> [What the task asks] Word for word, restate the lines from the start of the data below through the line containing "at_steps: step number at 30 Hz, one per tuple".

═════ Data shown

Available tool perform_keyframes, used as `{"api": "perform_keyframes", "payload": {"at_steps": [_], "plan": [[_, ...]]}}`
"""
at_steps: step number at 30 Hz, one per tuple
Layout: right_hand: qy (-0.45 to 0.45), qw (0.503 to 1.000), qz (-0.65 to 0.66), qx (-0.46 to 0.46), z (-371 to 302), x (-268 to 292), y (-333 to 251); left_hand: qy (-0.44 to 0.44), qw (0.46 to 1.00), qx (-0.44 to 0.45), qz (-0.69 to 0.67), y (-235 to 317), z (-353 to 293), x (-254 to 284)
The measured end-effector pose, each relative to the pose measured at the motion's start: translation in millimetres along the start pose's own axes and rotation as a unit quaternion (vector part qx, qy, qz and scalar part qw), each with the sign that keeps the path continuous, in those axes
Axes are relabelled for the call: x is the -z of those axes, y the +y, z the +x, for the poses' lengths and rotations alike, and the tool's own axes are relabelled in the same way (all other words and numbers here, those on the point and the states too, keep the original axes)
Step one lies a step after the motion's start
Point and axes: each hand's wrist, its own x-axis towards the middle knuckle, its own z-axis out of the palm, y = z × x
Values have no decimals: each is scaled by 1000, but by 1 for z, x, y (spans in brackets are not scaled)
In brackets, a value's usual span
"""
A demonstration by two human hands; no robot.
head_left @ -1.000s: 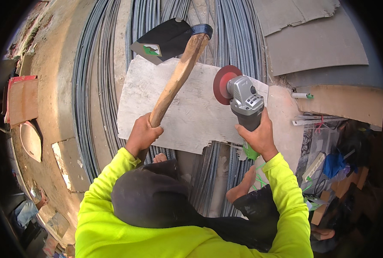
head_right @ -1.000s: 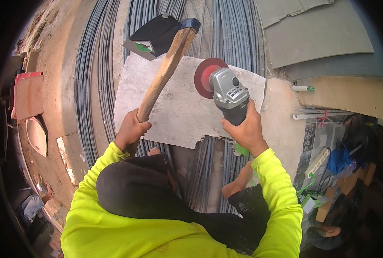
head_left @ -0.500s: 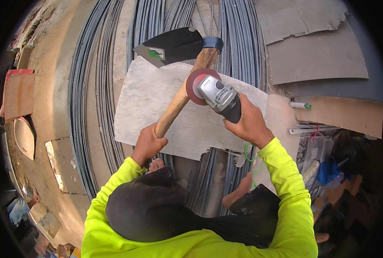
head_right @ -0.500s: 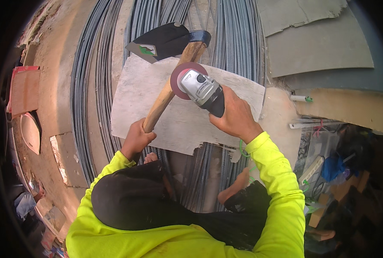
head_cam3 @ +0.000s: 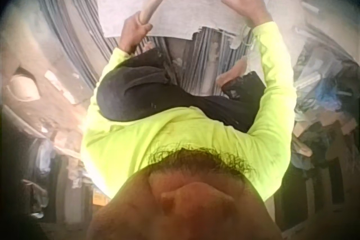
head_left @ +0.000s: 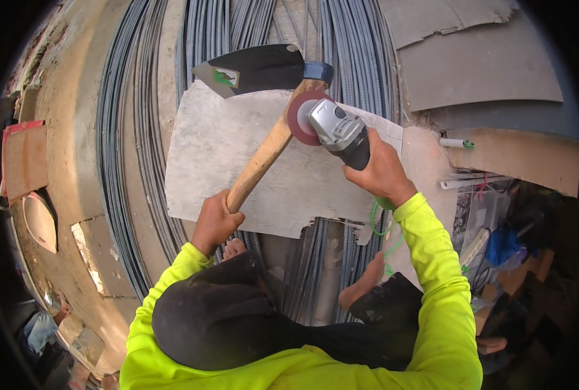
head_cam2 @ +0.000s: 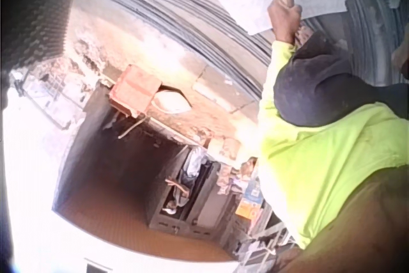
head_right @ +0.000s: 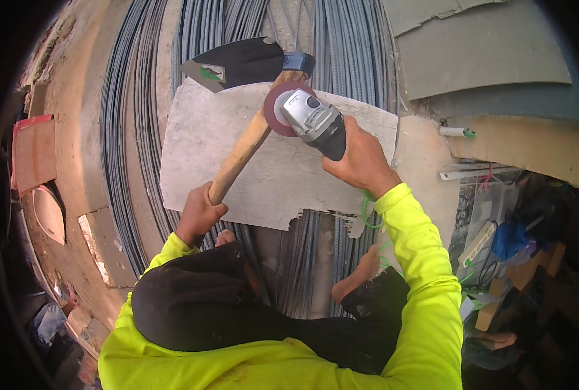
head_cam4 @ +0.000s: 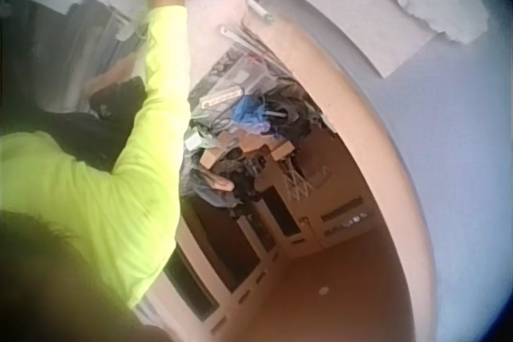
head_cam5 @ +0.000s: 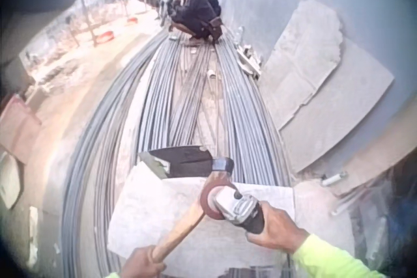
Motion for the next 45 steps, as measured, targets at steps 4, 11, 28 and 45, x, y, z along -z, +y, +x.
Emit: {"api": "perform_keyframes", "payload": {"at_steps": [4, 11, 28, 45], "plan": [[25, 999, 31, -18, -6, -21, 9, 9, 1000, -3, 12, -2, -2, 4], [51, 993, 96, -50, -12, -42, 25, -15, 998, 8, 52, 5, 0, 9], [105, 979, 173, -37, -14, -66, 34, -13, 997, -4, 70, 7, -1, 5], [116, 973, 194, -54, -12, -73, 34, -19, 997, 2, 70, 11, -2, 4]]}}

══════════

> [Answer to this exercise]
Available tool perform_keyframes, used as `{"api": "perform_keyframes", "payload": {"at_steps": [_], "plan": [[_, ...]]}}`
"""
at_steps: step number at 30 Hz, one per tuple

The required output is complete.